The Manassas Ballet Theatre will premiere two pieces along with a refreshed version of “Gaite Parisienne” during performances this weekend at the Hylton Performing Arts Center in Manassas.
A choreographer, leading female dancers and portrayals of resilient and independent women all will give a nod to March’s celebration of Women’s History Month.
“Letter to Maria” is the first piece in “Gaite Parisienne & More!” It is a premiere and the fourth choreographic work of dancer Debora Greer, who was inspired by the novel “The Perfume Garden” by Kate Lord Brown. The setting of “Letter to Maria” arises from the Franco dictatorship of Spain in the 1940s when a granddaughter finds mystery and lingering oppression in the ruins of a once-flourishing villa.
Greer translated one genre of art – literary – to another in the expression of dance. As Rosa, Kaitlin Frankenfield, with Joshua Burnham in a matching black costume, is joined by five couples adorned in mix-and-match colors to heighten the circling connections for the fiery “Libertango” scene. The strength to persevere with her passion is realized with a beautiful solo dance.
For his premiere, “The Naked Truth,” Ahmed Nabil’s choreography is a study of an 1896 painting by French artist Jean-Léon Gérôme, “Truth Coming Out of Her Well.” With intricate set, costume and dance designs, the audience will be brought into the art. “The Naked Truth” is Nabil’s second premiere for the Manassas Ballet.
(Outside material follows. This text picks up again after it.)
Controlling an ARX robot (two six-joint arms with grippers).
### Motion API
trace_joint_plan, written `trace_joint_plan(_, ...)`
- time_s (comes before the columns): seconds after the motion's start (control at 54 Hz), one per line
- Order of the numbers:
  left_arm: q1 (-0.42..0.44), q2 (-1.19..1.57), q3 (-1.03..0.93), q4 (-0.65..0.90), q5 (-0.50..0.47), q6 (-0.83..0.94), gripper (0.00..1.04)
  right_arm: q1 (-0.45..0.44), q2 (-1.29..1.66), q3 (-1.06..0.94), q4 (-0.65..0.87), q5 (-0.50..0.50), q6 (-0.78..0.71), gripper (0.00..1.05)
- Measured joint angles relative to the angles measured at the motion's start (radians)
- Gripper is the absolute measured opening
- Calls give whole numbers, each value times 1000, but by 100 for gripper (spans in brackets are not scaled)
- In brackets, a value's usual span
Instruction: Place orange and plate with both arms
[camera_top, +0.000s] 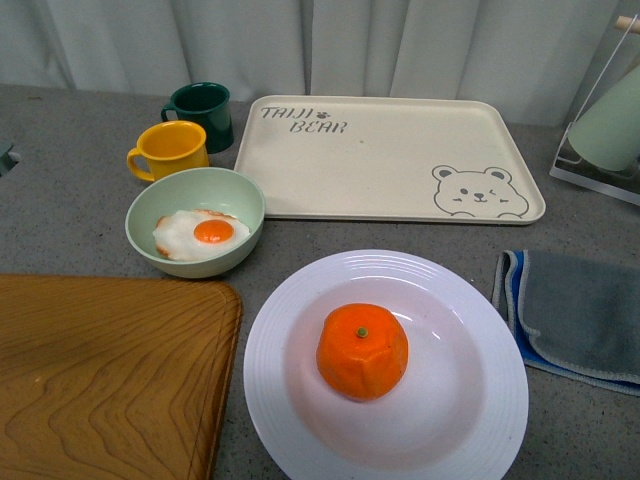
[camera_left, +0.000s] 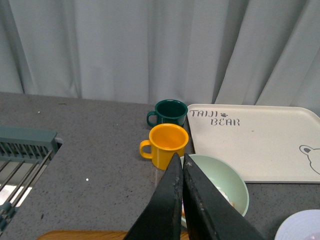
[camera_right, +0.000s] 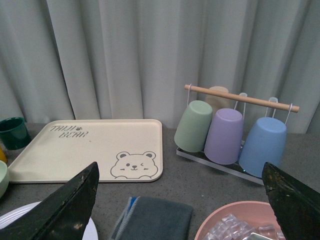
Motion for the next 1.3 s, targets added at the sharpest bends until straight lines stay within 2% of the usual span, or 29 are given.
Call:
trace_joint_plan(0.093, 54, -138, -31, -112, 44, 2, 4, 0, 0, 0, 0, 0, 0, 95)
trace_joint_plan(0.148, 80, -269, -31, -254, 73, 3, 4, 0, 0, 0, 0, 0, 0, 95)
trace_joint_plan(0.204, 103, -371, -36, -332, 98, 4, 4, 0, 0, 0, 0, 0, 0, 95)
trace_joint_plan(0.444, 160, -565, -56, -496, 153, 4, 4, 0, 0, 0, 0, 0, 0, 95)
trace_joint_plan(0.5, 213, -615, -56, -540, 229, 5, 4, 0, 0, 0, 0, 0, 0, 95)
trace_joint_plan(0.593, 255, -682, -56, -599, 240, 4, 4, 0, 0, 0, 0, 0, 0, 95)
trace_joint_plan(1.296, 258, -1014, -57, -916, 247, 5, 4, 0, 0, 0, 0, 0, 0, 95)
In this ballet, the combination of white face masks and the conjuring of the Spinner characters have Frankenfield appear as another protagonist striving to maintain her power against the Lie, seduced by Burnham. Imagine the invisible force repelling two magnets pushed together. Legendary advice columnist Ann Landers’ quote might offer optimism: “The naked Truth is always better than the best-dressed Lie.”
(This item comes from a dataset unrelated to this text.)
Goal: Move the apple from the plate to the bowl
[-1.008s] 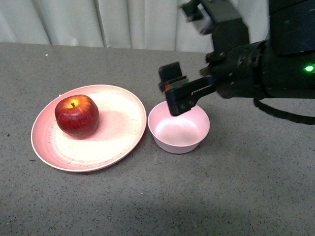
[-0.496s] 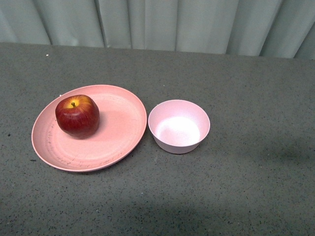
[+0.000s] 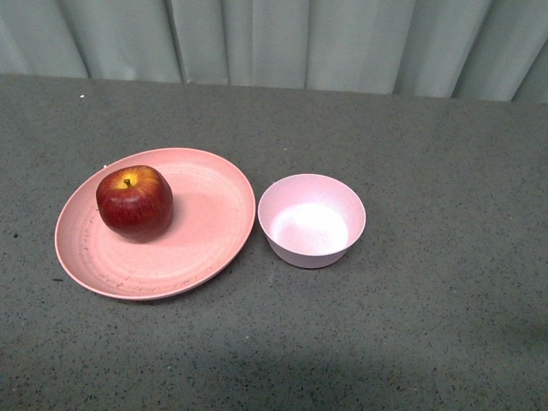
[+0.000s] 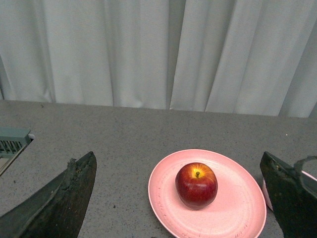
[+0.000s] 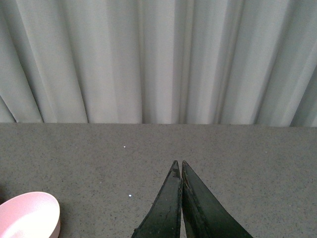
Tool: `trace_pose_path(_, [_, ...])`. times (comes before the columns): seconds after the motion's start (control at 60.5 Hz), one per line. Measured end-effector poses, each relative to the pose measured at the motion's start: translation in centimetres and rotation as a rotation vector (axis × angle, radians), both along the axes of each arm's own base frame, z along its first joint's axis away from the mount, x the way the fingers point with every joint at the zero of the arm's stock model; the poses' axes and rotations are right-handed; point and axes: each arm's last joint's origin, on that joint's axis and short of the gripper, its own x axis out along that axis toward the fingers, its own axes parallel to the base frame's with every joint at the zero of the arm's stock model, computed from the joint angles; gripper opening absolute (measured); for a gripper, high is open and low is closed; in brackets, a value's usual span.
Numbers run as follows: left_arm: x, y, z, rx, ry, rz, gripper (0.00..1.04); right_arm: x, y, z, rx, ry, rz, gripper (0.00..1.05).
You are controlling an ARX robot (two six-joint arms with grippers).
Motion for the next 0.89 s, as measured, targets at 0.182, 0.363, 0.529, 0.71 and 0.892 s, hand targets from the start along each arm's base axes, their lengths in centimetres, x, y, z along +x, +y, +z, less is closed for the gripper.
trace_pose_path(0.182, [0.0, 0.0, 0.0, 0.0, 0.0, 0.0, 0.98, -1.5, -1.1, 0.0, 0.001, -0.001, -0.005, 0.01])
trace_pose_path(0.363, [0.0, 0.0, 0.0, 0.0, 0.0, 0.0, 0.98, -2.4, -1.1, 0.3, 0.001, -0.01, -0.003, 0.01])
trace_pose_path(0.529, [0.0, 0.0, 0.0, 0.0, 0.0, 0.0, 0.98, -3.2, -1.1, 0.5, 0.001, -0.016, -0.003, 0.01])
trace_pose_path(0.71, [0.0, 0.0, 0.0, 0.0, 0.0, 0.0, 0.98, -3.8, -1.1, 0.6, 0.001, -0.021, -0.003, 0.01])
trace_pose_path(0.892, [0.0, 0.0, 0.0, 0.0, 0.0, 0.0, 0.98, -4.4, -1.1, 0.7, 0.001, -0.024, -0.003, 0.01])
Music director Christopher Hite is an integral part of the team creating both of these new works. Both Greer and Nabil consulted with Hite for music to complement their choreography. Appropriately for Rosa, an interlude and dance from “La Vida Breve” (“The Short Life”) by Spanish composer Manuel de Falla and “Libertango” by Astor Piazzolla were selected.
For “The Naked Truth,” Hite offered 10 tracks from Finnish composer Jean Sibelius – seven of which matched perfectly. The colorful wardrobe created by costume mistress Juli Masters completes the package.
To help promote the refreshed performance of “Gaite Parisienne,” the second act of this weekend’s show, the ballet’s dancers took to the streets of downtown Manassas over the past few weeks in full costume, visited local businesses and posed for photographs. Many of the photos and videos were used in marketing materials for the event.
Ballet Master Vadim Slavitskiy staged the 1938 ballet with a newness to the choreography, which presents several independent women roles as they humorously interact with a variety of male suitors, while keeping their distance for “Gaite Parisienne.”
Fourteen scenes set to the capricious music of Jacques Offenbach – think can-can – will have the audience as exhausted as the final ensemble’s dancers are. The antics of the waiters and dancehall ladies border on upstaging the breathtaking choreography they encircle, with “a little bit of drama,” Slavitskiy said.
All three works, in which the ballet’s 21 professional dancers play multiple roles, will be accompanied by the Manassas Ballet Theatre Orchestra’s 34 musicians.